In an organization of about 200 engineers across various products, 1000+ github repos, and 10 or so different CI systems. We enforce 2FA at github. I can still easily see how someone could easily gain access to source code with secrets in it.

2 comments

> In an organization of about 200 engineers across various products, 1000+ github repos

Wait, what? That's 5+ repos per engineer. What on earth would warrant that level of granularity? I've only worked once in my career in a place that used more than 2-3 repositories total, and that was a "MegaTechGiant" with thousands of engineers.

Depends on the company you work at, but most tech companies I've been at have gone the "micro" services approach.

Example:

- 1 repo for the frontend - 1 for each api - 1 for the infrastructure terraform scripts

It's good for CI / CD and general code base organization. Also easier to track changes and handle security. You give devs access only to the repos they need to do their job.

Our team has a product with multiple integrations and internal apis, so we easily have 40+ repos.

Plus one repo for every open source dependency you fork
I know that mentioning downvotes usually invites more downvotes, but...

I'm surprised you're being so heavily downvoted for your question. Engineering teams (and software companies) come in all shapes and sizes. It is absolutely reasonable for even an experienced engineer to have only worked at companies with a handful of repos.

Rather than downvoting, it would have been helpful to explain why your company has opted for such granularity (perhaps engineers or teams have a high level of autonomy, or your software is highly componentised and built from a great many, separately managed, parts).

Some CI setups benefit from a one-repo-per-service approach, as it makes it easier to figure out when an individual app has changed. In orgs where everything is in one giant repo, it can be difficult to establish what subset of your applications needs to be rebuilt when a commit is pushed.

I personally don't have a strong opinion about either way - they both have tradeoffs.

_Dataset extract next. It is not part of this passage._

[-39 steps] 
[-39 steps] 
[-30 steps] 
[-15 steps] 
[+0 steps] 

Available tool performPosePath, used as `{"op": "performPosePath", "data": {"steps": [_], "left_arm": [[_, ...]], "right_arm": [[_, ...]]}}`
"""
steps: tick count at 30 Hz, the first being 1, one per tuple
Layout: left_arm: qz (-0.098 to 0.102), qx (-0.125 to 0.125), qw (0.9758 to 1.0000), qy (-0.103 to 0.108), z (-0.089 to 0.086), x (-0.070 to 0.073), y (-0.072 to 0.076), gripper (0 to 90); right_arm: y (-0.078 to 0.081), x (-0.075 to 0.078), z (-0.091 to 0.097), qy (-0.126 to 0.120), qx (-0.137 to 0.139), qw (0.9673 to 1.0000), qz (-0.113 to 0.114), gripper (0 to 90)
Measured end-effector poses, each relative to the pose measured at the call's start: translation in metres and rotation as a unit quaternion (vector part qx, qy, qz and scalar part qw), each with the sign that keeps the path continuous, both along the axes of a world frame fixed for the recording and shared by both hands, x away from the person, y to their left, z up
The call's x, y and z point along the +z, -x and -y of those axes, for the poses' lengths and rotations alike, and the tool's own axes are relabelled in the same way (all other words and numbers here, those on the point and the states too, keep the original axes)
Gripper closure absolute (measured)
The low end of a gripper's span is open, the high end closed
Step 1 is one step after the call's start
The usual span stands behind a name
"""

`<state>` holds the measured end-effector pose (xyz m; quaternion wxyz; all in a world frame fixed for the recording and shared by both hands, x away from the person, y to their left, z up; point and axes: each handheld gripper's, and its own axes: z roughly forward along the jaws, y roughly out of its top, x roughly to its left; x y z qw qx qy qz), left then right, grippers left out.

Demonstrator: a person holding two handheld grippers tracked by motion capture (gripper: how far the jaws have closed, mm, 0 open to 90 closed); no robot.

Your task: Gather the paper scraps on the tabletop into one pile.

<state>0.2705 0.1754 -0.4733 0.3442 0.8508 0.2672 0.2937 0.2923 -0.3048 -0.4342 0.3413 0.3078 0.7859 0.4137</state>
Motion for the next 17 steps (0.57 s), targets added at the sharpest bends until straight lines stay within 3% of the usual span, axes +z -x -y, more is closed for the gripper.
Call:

There are just three of us in my company and after 10 years I worked on close to 80 projects for 30 different clients. Each project has its own repo. So +3 per engineer is really not that much;)
It's normal and expected. I have a few dozen. git makes it great to create little repos for lots of different things. They don't have to be production apps. They can be libraries, utilities, documentation, scripts, or just random crap I may want to refer to someday.
It depends upon the culture. Some places favour a project repo others a repo per microservice/job.
Could also be a company using clone - pull request workflow. 10-20 project repo an then each developer has a bunch of projects clones, including a few shared one - like the common infrastructure stuff, ...

I can see that with a company that has grown day 1 around Github, especially during early startup stages with a variety of contributors but no formalised "organization".

Agencies may create multiple repos per client / project.
Good point—I can see the point of having numerous repos if you have multiple unrelated clients’ code bases.
How about, if Uber stores all data across those git repositories (1000+)? Perhaps they use git as a multi-versioned data storage? Perhaps better than Kafka (event sourcing thing?). Just a thought :)
This is almost certainly what actually happened.